• Requirement: Line count for "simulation": report how many lines in this material hold that string, with the number alone as the answer.

• Data:
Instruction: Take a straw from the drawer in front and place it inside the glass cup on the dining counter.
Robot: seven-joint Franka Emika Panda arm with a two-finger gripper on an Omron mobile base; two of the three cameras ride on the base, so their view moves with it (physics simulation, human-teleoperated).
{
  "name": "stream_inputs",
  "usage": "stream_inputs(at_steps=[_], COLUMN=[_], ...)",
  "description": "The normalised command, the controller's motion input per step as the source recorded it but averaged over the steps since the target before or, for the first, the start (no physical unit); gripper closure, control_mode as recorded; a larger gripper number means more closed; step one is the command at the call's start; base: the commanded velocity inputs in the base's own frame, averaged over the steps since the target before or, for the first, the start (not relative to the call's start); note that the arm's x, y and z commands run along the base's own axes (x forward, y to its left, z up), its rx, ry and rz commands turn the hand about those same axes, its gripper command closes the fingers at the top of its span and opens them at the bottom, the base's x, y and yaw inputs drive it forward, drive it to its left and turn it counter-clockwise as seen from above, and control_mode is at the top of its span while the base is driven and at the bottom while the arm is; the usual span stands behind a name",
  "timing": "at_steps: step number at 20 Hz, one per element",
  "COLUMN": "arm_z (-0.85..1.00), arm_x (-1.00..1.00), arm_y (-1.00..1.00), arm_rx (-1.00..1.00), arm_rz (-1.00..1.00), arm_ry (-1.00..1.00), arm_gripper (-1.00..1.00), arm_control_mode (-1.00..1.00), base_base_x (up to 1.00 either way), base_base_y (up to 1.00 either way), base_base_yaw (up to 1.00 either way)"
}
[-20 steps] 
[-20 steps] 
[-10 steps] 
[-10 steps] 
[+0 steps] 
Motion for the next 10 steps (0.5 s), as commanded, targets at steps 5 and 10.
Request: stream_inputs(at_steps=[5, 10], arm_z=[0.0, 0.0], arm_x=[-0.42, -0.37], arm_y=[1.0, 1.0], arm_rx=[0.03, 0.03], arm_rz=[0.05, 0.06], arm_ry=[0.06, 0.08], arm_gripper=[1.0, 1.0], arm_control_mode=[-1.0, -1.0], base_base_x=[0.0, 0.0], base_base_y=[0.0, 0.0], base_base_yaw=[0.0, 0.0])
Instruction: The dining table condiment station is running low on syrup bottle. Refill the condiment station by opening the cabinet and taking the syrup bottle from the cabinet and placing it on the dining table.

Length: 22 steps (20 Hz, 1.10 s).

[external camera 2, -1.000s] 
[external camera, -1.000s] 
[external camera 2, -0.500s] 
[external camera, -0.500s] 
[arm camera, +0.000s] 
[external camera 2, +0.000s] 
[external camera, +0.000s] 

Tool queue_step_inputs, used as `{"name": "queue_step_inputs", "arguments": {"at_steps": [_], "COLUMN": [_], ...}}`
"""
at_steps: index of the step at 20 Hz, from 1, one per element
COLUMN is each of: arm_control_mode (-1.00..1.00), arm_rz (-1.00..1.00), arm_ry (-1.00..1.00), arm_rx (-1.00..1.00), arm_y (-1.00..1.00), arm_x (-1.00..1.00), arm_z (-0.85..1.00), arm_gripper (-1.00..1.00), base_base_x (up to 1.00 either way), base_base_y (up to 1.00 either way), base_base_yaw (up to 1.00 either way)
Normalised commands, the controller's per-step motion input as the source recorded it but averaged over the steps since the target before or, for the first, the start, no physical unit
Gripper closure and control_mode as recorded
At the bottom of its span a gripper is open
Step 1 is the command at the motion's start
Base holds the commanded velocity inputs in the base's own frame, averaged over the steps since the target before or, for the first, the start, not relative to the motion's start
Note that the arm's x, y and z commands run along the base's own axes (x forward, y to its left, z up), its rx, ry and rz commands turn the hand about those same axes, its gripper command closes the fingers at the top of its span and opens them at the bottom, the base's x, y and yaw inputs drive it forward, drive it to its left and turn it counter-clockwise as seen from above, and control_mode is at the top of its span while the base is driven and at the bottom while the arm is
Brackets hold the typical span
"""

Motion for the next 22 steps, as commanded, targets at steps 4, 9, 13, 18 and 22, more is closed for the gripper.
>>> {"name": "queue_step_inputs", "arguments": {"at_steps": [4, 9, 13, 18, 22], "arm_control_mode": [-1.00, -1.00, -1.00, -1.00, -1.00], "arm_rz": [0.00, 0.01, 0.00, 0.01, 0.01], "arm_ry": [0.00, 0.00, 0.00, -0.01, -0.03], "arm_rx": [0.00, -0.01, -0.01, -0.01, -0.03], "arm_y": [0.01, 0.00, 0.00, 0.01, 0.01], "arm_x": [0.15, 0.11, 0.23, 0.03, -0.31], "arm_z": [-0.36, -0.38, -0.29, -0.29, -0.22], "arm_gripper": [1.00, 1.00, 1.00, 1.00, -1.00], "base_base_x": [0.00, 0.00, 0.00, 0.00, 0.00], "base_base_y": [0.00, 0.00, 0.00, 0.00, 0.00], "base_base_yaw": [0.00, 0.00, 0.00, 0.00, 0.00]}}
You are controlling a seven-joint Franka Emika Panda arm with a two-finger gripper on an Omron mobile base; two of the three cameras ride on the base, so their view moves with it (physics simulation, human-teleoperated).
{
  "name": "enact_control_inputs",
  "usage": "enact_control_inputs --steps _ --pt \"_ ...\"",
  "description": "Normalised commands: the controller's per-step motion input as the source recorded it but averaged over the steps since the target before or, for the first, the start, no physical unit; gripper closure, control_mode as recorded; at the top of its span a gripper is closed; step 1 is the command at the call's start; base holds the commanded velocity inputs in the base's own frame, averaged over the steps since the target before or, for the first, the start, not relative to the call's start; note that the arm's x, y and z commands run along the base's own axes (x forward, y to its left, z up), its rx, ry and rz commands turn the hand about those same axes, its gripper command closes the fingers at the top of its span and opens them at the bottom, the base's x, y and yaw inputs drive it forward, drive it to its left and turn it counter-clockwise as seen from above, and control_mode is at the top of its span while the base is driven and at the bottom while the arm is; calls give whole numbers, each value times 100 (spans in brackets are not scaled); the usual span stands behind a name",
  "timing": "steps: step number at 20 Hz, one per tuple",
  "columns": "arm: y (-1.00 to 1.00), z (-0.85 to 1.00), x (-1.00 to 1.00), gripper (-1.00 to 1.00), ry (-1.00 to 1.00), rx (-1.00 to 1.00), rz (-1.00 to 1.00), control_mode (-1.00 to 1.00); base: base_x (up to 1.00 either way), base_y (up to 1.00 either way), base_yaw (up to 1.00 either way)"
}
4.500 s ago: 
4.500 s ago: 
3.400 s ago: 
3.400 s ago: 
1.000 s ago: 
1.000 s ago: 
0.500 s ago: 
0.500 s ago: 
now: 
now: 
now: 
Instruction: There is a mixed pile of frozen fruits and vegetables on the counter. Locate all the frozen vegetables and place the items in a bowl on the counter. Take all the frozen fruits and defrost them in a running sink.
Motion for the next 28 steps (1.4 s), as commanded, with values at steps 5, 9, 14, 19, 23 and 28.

• Answer section: 2